# EXERCISE DESCRIPTION
Copy, from the entries below, each line in which the string "camera" appears.

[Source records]
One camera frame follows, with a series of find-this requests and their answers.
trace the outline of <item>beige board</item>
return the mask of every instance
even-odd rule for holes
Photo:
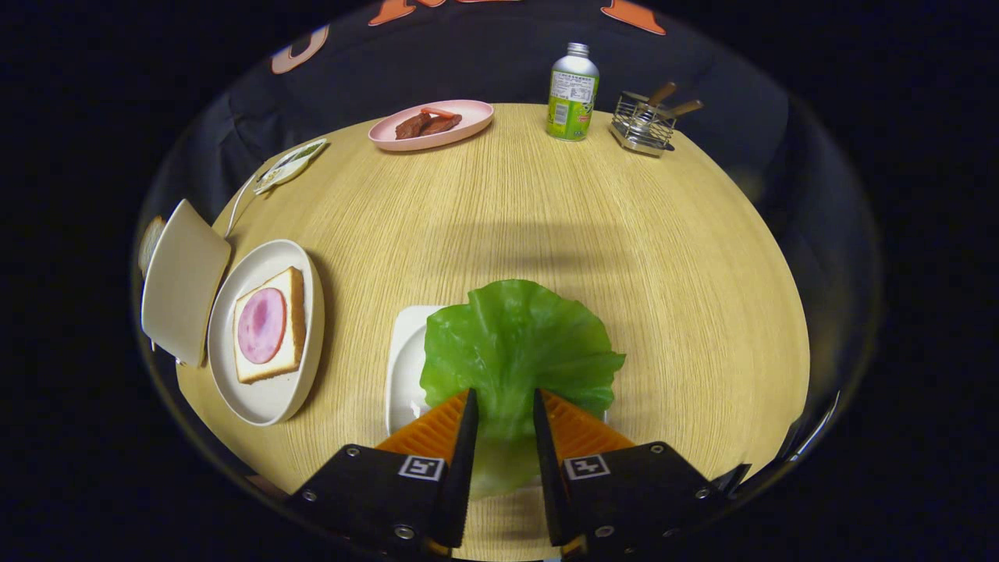
[[[207,362],[178,367],[181,390],[223,443],[294,492],[345,443],[385,439],[401,310],[467,302],[472,289],[523,278],[583,302],[627,354],[614,429],[669,443],[707,478],[739,463],[751,475],[773,459],[803,408],[809,355],[794,281],[762,219],[680,132],[657,159],[621,149],[609,114],[595,112],[588,138],[568,143],[545,135],[544,111],[498,104],[483,133],[413,153],[379,150],[367,138],[375,122],[360,123],[327,135],[330,146],[294,181],[244,197],[232,263],[269,240],[295,240],[315,260],[327,325],[309,398],[272,427],[229,411]],[[473,502],[456,551],[556,554],[539,489]]]

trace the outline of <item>toast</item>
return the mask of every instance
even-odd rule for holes
[[[239,323],[243,309],[246,308],[250,298],[265,288],[278,289],[285,298],[285,329],[274,357],[266,363],[257,364],[247,359],[240,349]],[[298,269],[289,267],[236,300],[233,314],[233,351],[236,354],[236,376],[241,383],[253,384],[296,371],[302,362],[305,339],[305,280]]]
[[[139,271],[142,272],[143,279],[146,278],[146,272],[149,271],[149,262],[153,261],[153,252],[156,250],[156,243],[160,241],[160,236],[166,227],[166,221],[163,220],[163,217],[157,215],[142,234],[142,240],[139,242],[138,262]]]

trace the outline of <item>green label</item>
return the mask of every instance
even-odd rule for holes
[[[599,81],[599,78],[593,76],[557,70],[551,72],[551,90],[548,94],[549,135],[564,140],[586,138]]]

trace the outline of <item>lettuce leaf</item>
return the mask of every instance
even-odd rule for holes
[[[472,497],[515,490],[538,474],[533,392],[544,388],[594,416],[613,402],[624,356],[600,319],[537,283],[506,280],[469,293],[469,304],[427,319],[420,385],[437,406],[475,388],[479,436]]]

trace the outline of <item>screw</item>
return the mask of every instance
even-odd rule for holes
[[[408,527],[406,525],[396,525],[396,536],[408,541],[417,536],[417,533],[412,527]]]

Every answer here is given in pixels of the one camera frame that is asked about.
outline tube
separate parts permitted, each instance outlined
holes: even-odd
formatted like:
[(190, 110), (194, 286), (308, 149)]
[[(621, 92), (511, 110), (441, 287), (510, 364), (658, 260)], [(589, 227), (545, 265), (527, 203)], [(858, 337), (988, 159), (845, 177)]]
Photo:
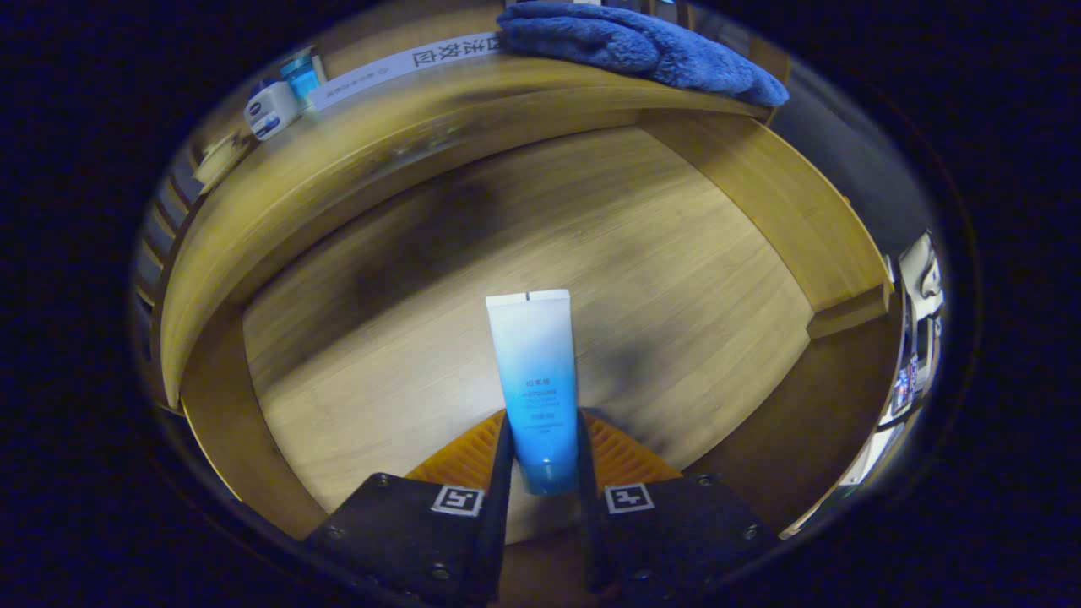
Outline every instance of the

# OUTPUT OF THE EXERCISE
One camera frame follows, with a series of find-this requests and their answers.
Every answer here is given in pixels of the one camera frame that is asked about.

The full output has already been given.